The recommendations for following small gallbladder polyps expectantly may not apply to patients with PSC, in whom the risk of malignancy in polypoid lesions of the gallbladder may be as high as 60% [62,63,64,65]. These patients should undergo a more intensive follow-up and have a lower threshold for cholecystectomy than non-PSC patients. In this high-risk population, cholecystectomy for polyps smaller than 10 mm should be considered. This, however, is challenged by observations that gallbladder cancer is seen only in polyps greater than 8 mm and that cholecystectomy in patients with PSC and cirrhosis is associated with high morbidity [65,66,67]. There was insufficient data to support cholecystectomy in all patients with PSC and a gallbladder polyp, because of the potential increased morbidity.

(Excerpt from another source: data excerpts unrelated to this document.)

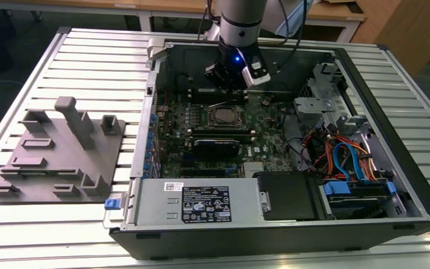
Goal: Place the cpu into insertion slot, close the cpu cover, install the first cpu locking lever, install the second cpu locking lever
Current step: 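Install the first cpu locking lever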
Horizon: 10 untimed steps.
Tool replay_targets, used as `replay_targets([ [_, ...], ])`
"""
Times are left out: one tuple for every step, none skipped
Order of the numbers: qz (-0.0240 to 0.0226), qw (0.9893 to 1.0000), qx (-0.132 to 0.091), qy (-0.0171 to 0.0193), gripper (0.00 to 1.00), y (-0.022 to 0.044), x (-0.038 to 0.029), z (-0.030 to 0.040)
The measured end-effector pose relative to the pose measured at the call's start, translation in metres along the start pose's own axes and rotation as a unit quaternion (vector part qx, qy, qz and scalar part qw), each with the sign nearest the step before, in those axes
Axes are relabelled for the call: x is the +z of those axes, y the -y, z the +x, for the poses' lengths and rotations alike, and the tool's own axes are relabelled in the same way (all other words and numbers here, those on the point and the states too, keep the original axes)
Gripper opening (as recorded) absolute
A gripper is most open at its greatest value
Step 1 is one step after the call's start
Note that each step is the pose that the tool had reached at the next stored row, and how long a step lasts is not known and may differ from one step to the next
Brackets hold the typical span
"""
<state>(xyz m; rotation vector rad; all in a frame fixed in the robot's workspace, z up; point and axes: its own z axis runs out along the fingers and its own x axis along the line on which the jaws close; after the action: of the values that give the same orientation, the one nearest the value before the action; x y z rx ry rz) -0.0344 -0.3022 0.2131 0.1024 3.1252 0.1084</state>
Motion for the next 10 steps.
replay_targets([
  [0.0000, 1.0000, 0.000, 0.0000, 0.10, 0.0000, 0.0005, -0.0004],
  [0.0000, 1.0000, 0.000, 0.0000, 0.10, 0.0000, 0.0009, -0.0008],
  [0.0000, 1.0000, 0.000, 0.0000, 0.10, -0.0001, 0.0014, -0.0013],
  [0.0000, 1.0000, 0.000, 0.0000, 0.10, -0.0001, 0.0019, -0.0018],
  [0.0000, 1.0000, 0.000, 0.0000, 0.10, -0.0001, 0.0025, -0.0023],
  [0.0000, 1.0000, 0.000, 0.0000, 0.10, -0.0001, 0.0030, -0.0029],
  [0.0000, 1.0000, 0.000, 0.0000, 0.10, -0.0001, 0.0036, -0.0033],
  [0.0000, 1.0000, 0.000, 0.0000, 0.10, -0.0001, 0.0041, -0.0037],
  [0.0000, 1.0000, 0.000, 0.0000, 0.10, -0.0001, 0.0046, -0.0040],
  [0.0000, 1.0000, 0.000, 0.0000, 0.10, -0.0001, 0.0051, -0.0043],
])
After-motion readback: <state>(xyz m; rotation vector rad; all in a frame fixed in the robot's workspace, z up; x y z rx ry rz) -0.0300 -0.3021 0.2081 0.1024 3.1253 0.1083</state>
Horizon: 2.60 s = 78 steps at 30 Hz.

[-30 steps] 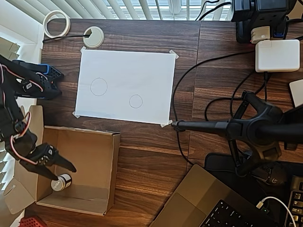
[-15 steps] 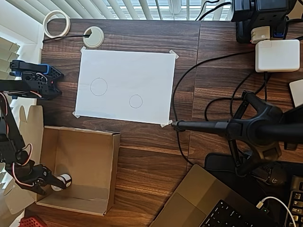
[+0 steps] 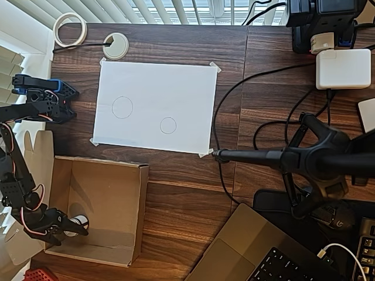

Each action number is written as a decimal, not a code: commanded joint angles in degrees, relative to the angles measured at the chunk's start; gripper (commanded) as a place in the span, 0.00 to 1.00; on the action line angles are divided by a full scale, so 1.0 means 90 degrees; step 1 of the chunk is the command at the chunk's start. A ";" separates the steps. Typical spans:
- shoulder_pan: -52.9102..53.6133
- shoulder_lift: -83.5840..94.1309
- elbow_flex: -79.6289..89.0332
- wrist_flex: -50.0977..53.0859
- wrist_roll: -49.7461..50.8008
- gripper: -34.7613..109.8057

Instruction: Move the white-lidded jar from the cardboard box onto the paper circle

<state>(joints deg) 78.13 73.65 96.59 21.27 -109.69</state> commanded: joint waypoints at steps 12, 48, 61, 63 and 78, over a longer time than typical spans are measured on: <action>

Recently, the European Society of Gastrointestinal and Abdominal Radiology (ESGAR) developed a consensus-based guideline. A summary of the recommendations is described in the algorithm (Fig. 9) [68].

Fig. 9
figure 9

(Reproduced from Wiles et al. [68])

Management algorithm of gallbladder polyp

Conclusion

Currently, there remain controversies and challenges in many aspects of gallbladder polyps. It is difficult to differentiate benign lesions from malignant gallbladder polyps based on available diagnostic modalities. Patients with gallbladder polyps should be treated with personalized and differentiated strategies. Better understanding of the clinicopathologic characteristics, risk factors, classification and natural history of gallbladder polyps are necessary and larger prospective trials involving multiple centers should be conducted.